_PROBLEM DESCRIPTION_
Write out the following listing's lines from the one with "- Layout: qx" to the one with "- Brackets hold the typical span", exactly, with both included and no others.

_SUPPLIED MATERIAL_
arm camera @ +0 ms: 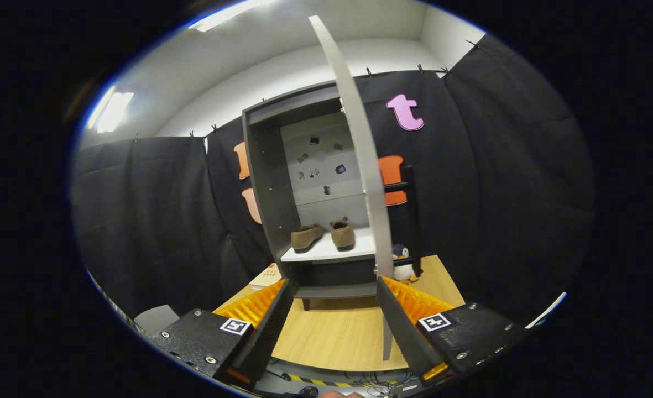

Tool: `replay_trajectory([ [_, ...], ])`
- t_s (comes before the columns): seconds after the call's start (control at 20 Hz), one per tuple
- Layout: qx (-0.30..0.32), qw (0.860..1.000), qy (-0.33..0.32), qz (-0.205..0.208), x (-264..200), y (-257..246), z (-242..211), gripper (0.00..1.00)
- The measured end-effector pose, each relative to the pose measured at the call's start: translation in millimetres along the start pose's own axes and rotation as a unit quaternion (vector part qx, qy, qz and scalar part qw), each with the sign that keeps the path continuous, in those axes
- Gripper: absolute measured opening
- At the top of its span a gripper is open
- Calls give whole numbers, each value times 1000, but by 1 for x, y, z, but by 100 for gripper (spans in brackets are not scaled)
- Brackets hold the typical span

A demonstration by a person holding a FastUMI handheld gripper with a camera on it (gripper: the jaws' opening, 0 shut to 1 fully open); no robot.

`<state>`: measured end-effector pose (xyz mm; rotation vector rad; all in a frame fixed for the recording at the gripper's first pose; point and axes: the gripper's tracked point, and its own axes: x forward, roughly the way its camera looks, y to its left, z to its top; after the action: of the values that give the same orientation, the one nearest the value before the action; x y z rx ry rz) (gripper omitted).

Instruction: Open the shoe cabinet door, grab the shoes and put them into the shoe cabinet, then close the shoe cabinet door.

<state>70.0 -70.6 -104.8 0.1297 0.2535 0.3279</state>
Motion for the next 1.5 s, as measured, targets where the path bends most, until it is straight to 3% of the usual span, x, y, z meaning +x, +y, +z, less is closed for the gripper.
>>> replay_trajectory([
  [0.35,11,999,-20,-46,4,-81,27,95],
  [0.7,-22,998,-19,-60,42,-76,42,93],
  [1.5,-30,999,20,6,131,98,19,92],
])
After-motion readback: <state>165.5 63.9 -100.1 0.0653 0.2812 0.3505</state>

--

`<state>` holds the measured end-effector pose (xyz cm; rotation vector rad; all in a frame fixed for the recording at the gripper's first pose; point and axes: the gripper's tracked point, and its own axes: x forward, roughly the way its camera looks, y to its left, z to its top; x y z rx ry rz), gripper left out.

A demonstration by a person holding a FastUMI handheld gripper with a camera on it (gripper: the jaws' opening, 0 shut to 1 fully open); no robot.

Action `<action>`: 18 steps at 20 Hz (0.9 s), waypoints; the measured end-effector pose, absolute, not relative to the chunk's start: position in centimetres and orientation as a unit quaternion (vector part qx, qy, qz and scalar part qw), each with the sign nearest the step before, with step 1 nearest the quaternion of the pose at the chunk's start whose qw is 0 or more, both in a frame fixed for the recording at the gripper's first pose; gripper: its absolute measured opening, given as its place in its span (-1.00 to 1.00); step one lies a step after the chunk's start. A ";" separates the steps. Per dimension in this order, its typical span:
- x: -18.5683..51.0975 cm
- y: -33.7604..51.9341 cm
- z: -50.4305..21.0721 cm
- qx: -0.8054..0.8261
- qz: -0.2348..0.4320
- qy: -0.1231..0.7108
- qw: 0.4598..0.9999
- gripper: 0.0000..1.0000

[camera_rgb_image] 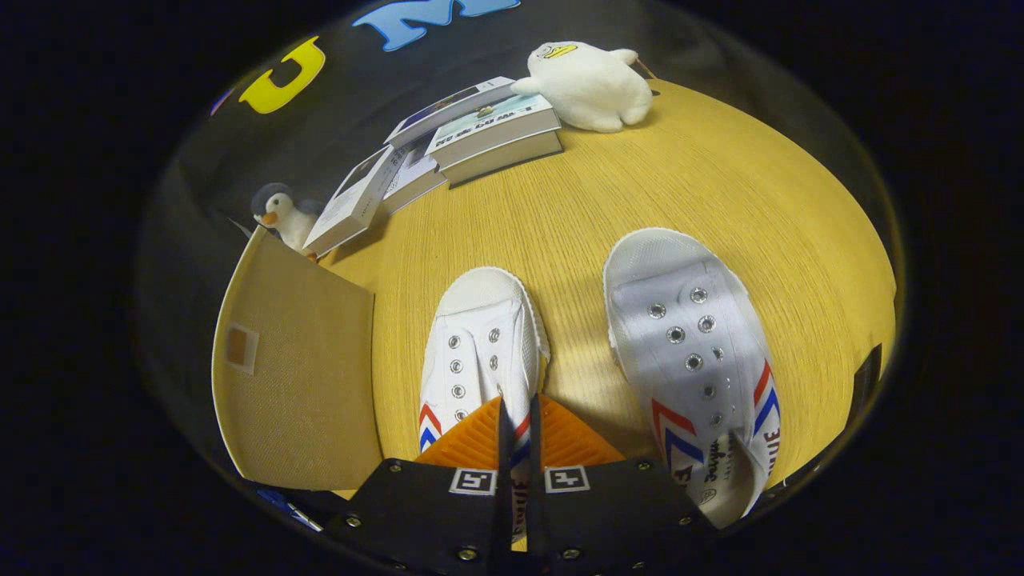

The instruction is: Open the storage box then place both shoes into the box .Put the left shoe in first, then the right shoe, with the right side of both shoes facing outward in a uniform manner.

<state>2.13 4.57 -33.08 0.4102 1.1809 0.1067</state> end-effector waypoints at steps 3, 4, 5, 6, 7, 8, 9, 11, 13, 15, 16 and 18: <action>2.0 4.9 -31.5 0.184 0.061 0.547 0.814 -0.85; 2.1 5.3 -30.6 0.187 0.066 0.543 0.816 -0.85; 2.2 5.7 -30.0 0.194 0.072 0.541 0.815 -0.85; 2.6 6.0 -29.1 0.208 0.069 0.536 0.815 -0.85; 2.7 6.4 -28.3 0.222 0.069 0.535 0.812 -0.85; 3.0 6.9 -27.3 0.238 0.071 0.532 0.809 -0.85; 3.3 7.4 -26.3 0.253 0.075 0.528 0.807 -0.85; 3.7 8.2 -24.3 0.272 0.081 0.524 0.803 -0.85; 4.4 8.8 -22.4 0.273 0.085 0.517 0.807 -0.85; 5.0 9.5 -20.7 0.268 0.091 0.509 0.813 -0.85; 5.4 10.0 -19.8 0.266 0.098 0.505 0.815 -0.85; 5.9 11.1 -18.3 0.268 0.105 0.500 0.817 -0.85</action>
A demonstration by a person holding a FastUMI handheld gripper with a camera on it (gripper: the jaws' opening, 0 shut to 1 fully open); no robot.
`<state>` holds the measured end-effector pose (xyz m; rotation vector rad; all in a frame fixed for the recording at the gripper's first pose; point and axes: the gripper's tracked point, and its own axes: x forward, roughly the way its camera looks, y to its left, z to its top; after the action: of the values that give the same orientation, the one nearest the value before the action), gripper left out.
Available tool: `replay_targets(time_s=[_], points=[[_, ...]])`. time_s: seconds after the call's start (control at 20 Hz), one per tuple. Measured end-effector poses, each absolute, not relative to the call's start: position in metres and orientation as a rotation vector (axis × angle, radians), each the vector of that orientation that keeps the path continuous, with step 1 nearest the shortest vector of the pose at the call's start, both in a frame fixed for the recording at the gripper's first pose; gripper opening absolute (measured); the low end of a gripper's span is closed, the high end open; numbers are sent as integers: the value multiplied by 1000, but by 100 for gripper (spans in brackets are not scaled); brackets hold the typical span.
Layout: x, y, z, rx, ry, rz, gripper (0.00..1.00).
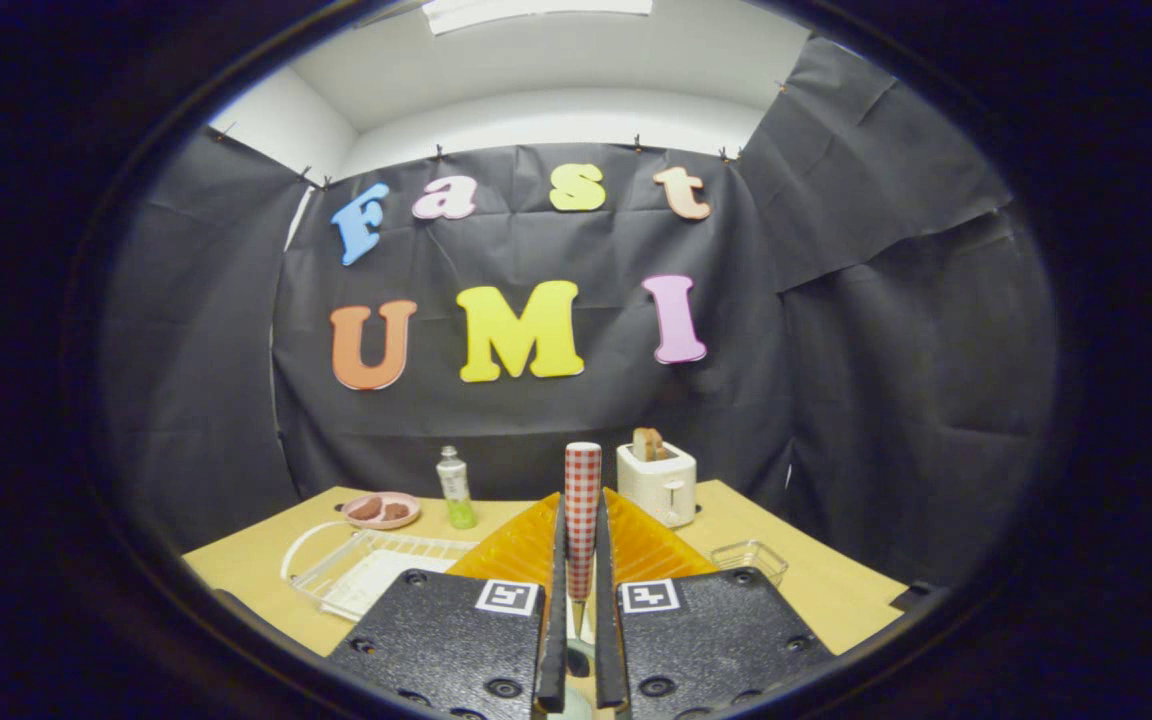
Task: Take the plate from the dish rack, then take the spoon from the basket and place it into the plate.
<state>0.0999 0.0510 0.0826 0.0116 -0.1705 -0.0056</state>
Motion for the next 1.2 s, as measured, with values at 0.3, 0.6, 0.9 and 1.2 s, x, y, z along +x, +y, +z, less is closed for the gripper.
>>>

_ANSWER_
- Layout: qx (-0.30..0.32), qw (0.860..1.000), qy (-0.33..0.32), qz (-0.205..0.208), x (-264..200), y (-257..246), z (-242..211), gripper (0.00..1.00)
- The measured end-effector pose, each relative to the pose measured at the call's start: translation in millimetres along the start pose's own axes and rotation as a unit quaternion (vector part qx, qy, qz and scalar part qw), each with the sign that keeps the path continuous, in those axes
- Gripper: absolute measured opening
- At the top of its span a gripper is open
- Calls give whole numbers, each value times 1000, but by 1 for x, y, z, but by 100 for gripper (spans in brackets are not scaled)
- Brackets hold the typical span

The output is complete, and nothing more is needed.